* Exercise details
Repeat the listing that follows exactly, please.

* Raw data
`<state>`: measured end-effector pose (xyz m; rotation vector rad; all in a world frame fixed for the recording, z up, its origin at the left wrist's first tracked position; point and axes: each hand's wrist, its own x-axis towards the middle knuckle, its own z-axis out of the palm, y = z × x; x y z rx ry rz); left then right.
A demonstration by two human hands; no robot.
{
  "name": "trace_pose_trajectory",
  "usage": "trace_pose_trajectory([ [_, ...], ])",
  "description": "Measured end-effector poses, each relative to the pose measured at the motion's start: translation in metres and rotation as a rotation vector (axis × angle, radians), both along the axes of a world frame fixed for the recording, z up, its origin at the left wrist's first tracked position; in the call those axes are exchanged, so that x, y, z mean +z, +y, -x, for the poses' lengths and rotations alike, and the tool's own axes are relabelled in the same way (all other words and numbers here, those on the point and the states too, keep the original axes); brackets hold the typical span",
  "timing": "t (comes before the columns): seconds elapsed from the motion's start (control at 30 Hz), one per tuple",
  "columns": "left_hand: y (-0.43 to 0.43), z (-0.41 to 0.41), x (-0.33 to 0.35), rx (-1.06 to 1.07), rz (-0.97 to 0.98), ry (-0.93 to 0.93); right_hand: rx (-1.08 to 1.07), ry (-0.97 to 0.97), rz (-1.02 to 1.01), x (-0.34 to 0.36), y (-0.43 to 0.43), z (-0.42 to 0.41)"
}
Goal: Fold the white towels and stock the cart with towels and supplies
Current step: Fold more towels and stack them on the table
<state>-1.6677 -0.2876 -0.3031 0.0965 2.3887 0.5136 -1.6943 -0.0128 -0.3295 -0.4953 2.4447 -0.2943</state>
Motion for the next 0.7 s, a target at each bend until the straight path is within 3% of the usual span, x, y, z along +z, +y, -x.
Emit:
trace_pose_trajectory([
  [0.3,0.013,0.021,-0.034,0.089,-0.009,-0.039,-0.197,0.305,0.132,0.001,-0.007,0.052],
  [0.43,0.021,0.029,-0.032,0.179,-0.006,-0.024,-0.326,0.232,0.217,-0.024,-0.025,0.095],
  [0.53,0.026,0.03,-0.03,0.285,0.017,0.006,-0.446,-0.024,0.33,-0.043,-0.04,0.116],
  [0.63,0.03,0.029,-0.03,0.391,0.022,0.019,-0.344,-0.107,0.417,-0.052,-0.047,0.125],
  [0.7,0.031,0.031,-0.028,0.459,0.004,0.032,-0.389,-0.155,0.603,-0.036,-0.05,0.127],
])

* Result of the exercise
`<state>`: measured end-effector pose (xyz m; rotation vector rad; all in a world frame fixed for the recording, z up, its origin at the left wrist's first tracked position; point and axes: each hand's wrist, its own x-axis towards the middle knuckle, its own z-axis out of the palm, y = z × x; x y z rx ry rz); left then right.
A demonstration by two human hands; no robot.
{
  "name": "trace_pose_trajectory",
  "usage": "trace_pose_trajectory([ [_, ...], ])",
  "description": "Measured end-effector poses, each relative to the pose measured at the motion's start: translation in metres and rotation as a rotation vector (axis × angle, radians), both along the axes of a world frame fixed for the recording, z up, its origin at the left wrist's first tracked position; in the call those axes are exchanged, so that x, y, z mean +z, +y, -x, for the poses' lengths and rotations alike, and the tool's own axes are relabelled in the same way (all other words and numbers here, those on the point and the states too, keep the original axes); brackets hold the typical span",
  "timing": "t (comes before the columns): seconds elapsed from the motion's start (control at 30 Hz), one per tuple",
  "columns": "left_hand: y (-0.43 to 0.43), z (-0.41 to 0.41), x (-0.33 to 0.35), rx (-1.06 to 1.07), rz (-0.97 to 0.98), ry (-0.93 to 0.93); right_hand: rx (-1.08 to 1.07), ry (-0.97 to 0.97), rz (-1.02 to 1.01), x (-0.34 to 0.36), y (-0.43 to 0.43), z (-0.42 to 0.41)"
}
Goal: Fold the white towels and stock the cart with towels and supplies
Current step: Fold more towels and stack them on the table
<state>-1.6677 -0.2876 -0.3031 0.0965 2.3887 0.5136 -1.6943 -0.0128 -0.3295 -0.4953 2.4447 -0.2943</state>
Motion for the next 0.7 s, a target at each bend until the straight path is within 3% of the usual span, x, y, z along +z, +y, -x.
Emit:
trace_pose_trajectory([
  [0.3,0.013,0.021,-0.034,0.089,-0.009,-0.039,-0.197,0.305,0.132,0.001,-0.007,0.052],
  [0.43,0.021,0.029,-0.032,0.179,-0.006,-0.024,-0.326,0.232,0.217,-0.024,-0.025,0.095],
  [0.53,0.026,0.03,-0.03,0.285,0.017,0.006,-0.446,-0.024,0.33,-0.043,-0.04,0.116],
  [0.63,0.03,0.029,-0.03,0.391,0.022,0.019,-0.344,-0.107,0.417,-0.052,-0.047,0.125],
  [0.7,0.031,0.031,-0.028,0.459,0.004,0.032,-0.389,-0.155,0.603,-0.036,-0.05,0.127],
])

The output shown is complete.